EXERCISE GOAL: Reproduce the listing in its entirety. Do not reproduce the pictures.

COLLECTED MATERIAL:
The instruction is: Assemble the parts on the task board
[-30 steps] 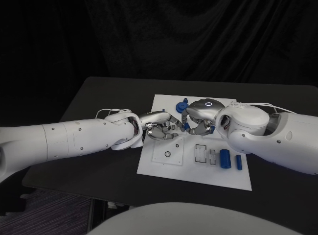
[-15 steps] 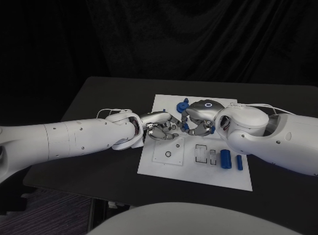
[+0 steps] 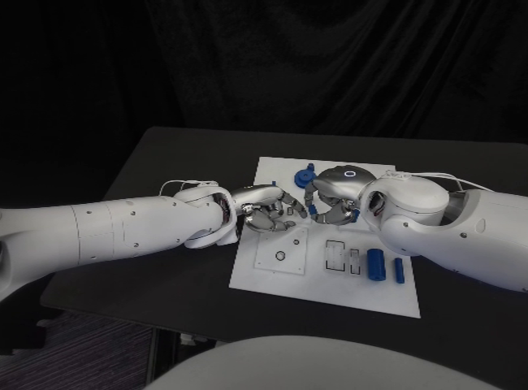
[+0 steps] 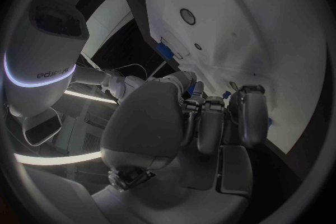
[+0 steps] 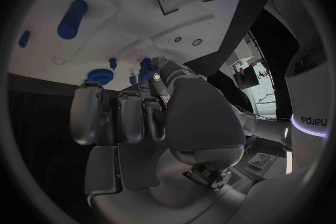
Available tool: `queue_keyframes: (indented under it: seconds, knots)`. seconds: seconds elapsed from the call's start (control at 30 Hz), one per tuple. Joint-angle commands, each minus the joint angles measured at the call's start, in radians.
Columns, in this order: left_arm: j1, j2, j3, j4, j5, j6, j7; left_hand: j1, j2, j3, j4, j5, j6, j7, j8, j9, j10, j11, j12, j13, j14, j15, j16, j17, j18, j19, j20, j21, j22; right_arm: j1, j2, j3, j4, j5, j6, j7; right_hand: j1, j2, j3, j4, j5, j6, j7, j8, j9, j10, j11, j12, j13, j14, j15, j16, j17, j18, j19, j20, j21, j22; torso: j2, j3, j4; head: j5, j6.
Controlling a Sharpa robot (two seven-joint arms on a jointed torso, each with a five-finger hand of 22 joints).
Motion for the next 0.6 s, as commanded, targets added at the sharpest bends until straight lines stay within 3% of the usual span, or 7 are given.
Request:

ANSWER:
The instruction is: Assemble the parts on the task board
[-30 steps] 
[-15 steps] 
[+0 steps] 
[+0 steps] 
[+0 steps] 
Available tool: `queue_keyframes: (indented under it: seconds, knots)`. seconds: seconds elapsed from the call's start (control at 30 Hz), one per tuple. Joint-angle commands, each minus the joint angles measured at the call's start, in radians.
Columns, in this order: left_arm: j1, j2, j3, j4, j5, j6, j7; left_hand: j1, j2, j3, j4, j5, j6, j7, j8, j9, j10, j11, j12, j13, j14, j15, j16, j17, j18, j19, j20, j21, j22; right_arm: j1, j2, j3, j4, j5, j6, j7; right_hand: j1, j2, j3, j4, j5, j6, j7, j8, j9, j10, j11, j12, j13, j14, j15, j16, j17, j18, j19, j20, j21, j22; torso: j2, j3, j4; head: j5, j6.
Controlling a Sharpa robot (two seven-joint arms on a jointed torso, each with a five-finger hand of 22 joints).
Motion for the next 0.6 s, as commanded, targets added at the sharpest bends until straight lines stay within 3% of the usual span, or 7 are given.
Request:

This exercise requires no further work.